Bei den Ehrlich Brothers spielt das Publikum eine besondere Rolle, denn ob Mann, Frau oder Kind – fast für jeden großen Magiestreich wird ein Proband aus den Zuschauerreihen benötigt. Das kennt man zwar schon aus dem Fernsehen, aber bei einer Liveshow nimmt dieser Schachzug ganz andere Dimension an. Bei welcher Großveranstaltung in der Porsche-Arena kommt es vor, dass alle Kinder nach vorn zur Bühne stürmen dürfen, um den in einen Eisklotz gezauberten Stöckelschuh einer jungen Dame zu bewundern. Der Schuh war wirklich vereist – und nicht mehr zu gebrauchen für die Besitzerin.

Ein Happen Humor

Die Ehrlichs, die sich als Frauenkenner geben, machen den Verlust der Dame verschmerzbar. Als Trost gab es einen zweihundert-Euro-Gutschein für neue Schuhe und putzige Pinguin-Pantoffeln für den Weg nach Hause. Der unsichtbare Vorhang, der bei den alten Meistern eine Aura des Mysteriösen und Unnahbaren hatte, fällt. Andreas und „Chris“ Ehrlich spielen mit heiterer Lockerheit die tollpatschigen Zauberlehrlinge, die manchmal selbst nicht glauben können, dass ihre Tricks tatsächlich funktionieren. Dazu kommt ein Happen Humor und eine große Portion Selbstironie, auch wenn manche ihrer Kaulauer etwas dürftig wirken.

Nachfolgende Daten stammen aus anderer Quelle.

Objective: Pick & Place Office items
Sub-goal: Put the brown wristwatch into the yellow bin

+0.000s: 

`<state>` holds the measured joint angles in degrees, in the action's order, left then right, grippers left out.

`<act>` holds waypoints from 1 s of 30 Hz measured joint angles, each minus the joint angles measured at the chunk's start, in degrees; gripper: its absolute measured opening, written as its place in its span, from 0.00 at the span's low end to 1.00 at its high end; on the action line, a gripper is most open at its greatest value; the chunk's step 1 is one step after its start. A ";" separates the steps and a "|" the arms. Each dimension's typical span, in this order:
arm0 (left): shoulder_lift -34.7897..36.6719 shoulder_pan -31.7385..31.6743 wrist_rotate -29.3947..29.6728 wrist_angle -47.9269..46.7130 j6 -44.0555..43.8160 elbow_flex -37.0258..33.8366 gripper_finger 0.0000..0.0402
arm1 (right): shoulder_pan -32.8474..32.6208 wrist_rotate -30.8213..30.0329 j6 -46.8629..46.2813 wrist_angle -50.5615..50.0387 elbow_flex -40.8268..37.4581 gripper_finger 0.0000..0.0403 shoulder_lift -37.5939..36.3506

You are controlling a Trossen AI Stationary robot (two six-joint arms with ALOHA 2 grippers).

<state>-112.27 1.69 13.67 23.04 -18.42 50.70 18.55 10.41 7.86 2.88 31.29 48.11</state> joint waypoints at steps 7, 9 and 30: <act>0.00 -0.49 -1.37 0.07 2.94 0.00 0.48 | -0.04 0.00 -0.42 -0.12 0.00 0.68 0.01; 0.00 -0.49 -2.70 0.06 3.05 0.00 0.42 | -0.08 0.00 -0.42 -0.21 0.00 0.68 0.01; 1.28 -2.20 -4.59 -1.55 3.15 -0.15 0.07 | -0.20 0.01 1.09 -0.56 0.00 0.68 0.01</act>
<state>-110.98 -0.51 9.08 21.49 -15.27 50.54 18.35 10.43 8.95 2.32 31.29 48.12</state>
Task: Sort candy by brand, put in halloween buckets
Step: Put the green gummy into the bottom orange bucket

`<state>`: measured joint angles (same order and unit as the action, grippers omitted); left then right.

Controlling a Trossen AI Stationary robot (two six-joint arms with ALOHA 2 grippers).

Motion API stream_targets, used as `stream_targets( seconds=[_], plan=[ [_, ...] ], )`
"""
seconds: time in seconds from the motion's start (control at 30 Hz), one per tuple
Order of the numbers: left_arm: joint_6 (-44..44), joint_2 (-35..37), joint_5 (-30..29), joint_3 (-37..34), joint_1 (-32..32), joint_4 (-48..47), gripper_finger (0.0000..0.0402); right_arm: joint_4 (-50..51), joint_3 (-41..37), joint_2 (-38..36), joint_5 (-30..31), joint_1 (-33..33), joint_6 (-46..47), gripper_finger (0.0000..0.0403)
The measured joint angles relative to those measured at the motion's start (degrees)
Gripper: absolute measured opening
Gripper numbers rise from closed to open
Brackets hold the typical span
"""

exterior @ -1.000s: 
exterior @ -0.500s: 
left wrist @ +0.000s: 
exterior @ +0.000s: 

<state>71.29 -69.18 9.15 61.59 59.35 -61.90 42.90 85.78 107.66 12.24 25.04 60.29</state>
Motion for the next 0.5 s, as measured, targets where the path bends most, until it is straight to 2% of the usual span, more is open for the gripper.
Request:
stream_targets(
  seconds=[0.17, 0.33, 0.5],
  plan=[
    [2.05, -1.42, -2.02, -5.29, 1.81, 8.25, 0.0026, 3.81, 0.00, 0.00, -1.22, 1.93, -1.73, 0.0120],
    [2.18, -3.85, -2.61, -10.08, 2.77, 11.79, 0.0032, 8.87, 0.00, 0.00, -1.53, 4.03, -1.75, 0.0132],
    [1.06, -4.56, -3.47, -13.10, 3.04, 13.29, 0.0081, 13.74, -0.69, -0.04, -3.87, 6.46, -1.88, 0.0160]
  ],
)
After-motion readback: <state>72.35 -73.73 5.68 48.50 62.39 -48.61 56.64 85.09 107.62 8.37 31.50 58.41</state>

In der Welt der Magie gibt es nicht viel Neues mehr zu entdecken. Auch deshalb legen die Ehrlich-Brüder mehr Wert auf Pyrotechnik und hexen mit dem Hammer statt dem Zauberstab, um der magischen Illusion eine marktschreierische Note zu verleihen: Kreissägen rattern, ein Chopper brummt über die Bühne, Feuer entflammt, bis die ganze Arena glüht, um zu guter Letzt auf den Höhepunkt hinzuleiten, wo dann doch jemand zersägt wird: Christian Ehrlich selbst. Er wird gesiebtelt, Blut spritzt, Feuerwerkskörper schießen durch den Zuschauerraum und plötzlich steht er auf der Tribüne am anderen Ende der Arena. Auch wenn der Überlebende und sein erleichterter Bruder anschließend immer noch frech gegen Stuttgart und die Schwaben austeilen – Zauberer, die im Handumdrehen einen Fünf-Euro-Schein zu einem Fünfzig-Euro-Schein machen, hat man gern.